@okie,
parados wrote: My older brother and I were baling hay when we were 9 and 10. One driving the tractor and the other stacking bales.
I've been thinking about that claim a bit more, and have a couple of questions, parados. If one of you was driving the tractor pulling the baler and baling hay, as I think you are claiming, I am trying to visualize how the other one of you was stacking bales? Did you pull a sled or trailer behind the baler, so that you could stack the bales on it, or were you stacking the bales in groups in the field, or what? Were those bales smaller bales as I assume they were, such as 50 to 100 lbs.? I guess I am questioning how you did that, perhaps you did it differently or had different types of equipment in South Dakota, but when I grew up in Oklahoma and began to do the work in the late 50's into the 60's, the baler left the bales on the ground wherever they happened to be left by the baler. Then we came along later to load the bales onto a truck or trailer, either doing it by hand, or by also employing a bale loader that hooked onto the side of a truck, which had a small gasoline motor driven conveyor that ran the bales up to the level of the hay stacked on the truck, from which they could be taken off and continue to be stacked.

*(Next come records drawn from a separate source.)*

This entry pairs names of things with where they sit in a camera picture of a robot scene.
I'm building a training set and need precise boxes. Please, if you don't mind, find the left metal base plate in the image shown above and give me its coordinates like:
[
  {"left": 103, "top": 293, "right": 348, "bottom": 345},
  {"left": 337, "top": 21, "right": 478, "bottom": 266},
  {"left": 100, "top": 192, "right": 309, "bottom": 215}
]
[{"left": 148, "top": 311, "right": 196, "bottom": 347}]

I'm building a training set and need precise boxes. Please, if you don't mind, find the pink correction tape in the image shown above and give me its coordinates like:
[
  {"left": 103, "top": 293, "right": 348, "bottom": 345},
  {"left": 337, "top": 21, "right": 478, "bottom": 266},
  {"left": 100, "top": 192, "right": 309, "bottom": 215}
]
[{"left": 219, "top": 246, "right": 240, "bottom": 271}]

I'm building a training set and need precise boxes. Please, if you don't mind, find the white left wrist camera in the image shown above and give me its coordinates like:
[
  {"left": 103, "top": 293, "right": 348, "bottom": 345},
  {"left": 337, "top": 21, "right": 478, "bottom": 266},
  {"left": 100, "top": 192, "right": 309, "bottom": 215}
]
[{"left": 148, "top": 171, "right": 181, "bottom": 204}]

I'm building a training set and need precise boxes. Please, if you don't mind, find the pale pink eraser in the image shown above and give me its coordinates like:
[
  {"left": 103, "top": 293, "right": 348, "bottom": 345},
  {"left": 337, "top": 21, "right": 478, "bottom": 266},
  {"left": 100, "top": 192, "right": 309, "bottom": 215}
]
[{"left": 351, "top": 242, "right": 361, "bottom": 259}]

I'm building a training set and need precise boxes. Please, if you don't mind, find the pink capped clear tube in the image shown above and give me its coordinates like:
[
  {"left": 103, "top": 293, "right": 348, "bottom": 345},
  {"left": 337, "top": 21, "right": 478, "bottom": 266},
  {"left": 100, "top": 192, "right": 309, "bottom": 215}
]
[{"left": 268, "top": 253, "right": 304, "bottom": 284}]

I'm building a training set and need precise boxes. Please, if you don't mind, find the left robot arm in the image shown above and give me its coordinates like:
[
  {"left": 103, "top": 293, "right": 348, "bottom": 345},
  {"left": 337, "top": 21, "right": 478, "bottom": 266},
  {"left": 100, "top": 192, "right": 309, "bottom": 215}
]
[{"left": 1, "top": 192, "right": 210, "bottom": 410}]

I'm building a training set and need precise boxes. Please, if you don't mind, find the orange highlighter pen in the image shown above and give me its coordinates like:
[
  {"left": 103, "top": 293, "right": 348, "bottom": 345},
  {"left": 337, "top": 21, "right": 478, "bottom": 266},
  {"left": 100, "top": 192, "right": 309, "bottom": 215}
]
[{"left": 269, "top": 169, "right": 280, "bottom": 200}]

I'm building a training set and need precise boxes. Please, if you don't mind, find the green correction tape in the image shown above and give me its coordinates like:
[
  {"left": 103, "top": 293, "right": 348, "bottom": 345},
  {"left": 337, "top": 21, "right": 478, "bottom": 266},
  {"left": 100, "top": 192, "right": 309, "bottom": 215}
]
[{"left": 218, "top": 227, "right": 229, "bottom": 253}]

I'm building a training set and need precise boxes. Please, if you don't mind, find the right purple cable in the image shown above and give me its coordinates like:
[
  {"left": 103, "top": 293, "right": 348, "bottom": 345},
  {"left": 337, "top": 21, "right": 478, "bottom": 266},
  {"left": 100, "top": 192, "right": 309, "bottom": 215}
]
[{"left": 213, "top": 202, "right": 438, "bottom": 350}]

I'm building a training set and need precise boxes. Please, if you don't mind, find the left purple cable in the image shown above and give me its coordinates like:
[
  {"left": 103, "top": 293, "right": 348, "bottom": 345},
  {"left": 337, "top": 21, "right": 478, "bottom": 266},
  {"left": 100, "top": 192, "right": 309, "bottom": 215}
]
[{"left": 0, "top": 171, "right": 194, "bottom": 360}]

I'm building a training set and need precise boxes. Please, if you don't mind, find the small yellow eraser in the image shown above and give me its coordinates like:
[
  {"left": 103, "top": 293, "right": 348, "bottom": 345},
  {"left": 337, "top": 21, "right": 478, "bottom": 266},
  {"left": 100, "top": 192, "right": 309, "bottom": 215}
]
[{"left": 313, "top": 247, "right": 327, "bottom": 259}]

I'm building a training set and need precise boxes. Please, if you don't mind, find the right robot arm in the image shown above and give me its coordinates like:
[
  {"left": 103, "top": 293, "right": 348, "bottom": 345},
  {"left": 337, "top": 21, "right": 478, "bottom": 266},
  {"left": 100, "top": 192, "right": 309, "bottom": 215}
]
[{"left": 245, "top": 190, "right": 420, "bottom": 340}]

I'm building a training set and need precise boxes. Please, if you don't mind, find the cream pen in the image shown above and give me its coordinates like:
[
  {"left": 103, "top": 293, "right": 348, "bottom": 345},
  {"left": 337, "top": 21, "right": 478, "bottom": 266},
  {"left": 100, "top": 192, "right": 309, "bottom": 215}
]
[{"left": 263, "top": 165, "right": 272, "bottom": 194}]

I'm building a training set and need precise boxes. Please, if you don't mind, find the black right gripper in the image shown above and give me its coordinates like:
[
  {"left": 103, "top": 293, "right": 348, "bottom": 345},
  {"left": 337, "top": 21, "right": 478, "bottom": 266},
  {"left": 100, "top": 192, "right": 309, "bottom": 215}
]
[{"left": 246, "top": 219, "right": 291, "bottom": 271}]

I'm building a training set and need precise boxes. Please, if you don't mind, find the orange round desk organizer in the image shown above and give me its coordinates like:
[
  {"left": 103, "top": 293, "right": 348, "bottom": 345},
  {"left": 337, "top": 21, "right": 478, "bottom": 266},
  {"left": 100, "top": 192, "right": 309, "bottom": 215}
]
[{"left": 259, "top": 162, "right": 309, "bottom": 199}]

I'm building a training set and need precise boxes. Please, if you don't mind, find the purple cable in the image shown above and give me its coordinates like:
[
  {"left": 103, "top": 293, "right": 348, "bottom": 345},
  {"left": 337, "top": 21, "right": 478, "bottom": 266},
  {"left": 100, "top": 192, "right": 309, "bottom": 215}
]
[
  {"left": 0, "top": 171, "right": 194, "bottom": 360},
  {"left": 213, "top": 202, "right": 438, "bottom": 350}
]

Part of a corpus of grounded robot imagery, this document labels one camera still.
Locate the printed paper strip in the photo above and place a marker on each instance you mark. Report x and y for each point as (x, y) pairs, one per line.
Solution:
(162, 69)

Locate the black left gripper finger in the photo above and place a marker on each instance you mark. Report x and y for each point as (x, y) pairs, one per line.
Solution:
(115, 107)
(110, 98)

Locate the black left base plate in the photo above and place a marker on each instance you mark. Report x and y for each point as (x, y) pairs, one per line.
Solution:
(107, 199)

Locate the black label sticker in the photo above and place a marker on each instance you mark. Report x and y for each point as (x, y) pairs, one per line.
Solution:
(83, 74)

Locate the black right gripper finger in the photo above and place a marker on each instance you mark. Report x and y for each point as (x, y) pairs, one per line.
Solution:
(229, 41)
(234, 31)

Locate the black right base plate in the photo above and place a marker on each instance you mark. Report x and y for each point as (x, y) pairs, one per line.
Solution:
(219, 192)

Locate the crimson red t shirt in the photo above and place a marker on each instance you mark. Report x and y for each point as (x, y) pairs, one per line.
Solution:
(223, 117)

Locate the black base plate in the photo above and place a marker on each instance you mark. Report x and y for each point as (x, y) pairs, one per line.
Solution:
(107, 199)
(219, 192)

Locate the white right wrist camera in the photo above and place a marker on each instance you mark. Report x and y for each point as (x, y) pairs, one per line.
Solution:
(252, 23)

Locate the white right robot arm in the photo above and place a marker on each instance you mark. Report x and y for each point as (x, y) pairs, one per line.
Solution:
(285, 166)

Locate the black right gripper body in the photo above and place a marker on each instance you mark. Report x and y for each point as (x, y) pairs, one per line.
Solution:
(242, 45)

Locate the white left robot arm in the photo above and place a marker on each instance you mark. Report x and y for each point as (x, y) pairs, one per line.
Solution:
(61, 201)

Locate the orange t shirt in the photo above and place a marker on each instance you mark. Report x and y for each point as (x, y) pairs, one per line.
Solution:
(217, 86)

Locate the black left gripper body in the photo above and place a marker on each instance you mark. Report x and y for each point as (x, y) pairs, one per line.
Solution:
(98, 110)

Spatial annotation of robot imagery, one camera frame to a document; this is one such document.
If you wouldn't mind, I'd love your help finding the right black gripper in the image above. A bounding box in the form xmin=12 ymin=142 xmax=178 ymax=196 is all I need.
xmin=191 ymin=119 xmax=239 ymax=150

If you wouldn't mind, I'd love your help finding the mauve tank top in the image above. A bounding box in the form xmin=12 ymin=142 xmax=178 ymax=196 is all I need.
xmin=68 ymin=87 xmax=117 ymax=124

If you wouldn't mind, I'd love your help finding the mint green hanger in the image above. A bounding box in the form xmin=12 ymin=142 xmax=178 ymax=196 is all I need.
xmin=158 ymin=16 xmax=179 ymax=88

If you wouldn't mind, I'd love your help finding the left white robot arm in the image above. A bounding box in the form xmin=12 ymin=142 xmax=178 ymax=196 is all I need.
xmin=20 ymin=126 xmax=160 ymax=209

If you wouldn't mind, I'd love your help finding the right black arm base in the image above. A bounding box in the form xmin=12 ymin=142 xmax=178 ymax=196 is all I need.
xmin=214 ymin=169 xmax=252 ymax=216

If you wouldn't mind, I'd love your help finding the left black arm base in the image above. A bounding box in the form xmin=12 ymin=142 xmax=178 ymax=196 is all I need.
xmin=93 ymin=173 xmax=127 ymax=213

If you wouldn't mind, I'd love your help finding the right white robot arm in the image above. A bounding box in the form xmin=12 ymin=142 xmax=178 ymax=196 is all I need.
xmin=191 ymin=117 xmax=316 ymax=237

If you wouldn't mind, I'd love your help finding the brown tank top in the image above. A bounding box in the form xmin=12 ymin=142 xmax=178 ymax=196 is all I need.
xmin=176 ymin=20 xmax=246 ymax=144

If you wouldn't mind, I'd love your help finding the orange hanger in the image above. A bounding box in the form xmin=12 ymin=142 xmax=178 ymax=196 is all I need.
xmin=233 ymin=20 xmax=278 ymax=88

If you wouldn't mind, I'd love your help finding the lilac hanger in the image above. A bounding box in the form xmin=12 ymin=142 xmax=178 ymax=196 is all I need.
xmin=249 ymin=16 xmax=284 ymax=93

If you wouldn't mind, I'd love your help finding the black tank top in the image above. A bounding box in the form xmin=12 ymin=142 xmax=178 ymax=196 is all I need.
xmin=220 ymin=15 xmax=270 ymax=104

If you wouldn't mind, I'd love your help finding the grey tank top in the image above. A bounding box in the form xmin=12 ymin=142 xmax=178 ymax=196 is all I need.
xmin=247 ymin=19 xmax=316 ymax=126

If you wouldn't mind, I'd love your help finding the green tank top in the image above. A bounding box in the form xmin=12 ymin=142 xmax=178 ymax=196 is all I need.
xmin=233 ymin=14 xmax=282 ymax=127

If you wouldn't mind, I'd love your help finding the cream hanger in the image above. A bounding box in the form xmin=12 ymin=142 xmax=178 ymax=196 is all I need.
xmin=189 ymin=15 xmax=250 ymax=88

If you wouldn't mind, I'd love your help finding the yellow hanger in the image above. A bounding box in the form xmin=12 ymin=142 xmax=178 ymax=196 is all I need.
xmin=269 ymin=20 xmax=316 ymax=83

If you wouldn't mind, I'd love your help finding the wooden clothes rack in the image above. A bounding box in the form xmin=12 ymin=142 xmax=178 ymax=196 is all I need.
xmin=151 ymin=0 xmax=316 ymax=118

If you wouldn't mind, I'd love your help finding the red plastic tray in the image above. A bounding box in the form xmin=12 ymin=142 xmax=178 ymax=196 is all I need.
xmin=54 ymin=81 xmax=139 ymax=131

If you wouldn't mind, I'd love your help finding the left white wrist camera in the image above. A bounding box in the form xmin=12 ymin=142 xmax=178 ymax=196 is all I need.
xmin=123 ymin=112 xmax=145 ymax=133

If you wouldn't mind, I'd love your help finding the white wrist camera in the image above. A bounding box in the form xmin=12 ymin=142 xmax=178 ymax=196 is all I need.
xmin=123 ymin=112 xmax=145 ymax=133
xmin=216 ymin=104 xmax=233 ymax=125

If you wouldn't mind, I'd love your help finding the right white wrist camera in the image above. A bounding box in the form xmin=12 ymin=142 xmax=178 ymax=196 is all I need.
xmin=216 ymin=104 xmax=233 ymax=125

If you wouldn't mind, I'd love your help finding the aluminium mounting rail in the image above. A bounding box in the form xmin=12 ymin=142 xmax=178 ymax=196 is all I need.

At the time I put up hay, we did not have the larger square or round bales, and the way I described was pretty much how everybody did it.
So I am trying to visualize a 9 year old driving a tractor baling hay, and a 10 year old stacking them, or vice versa. As farmer touched on some of the problems of baling, any hay baling that I observed was never without problems to fix, such as adjustments to get the baler to tie the bales right, or with hay jamming in the baler, the list goes on.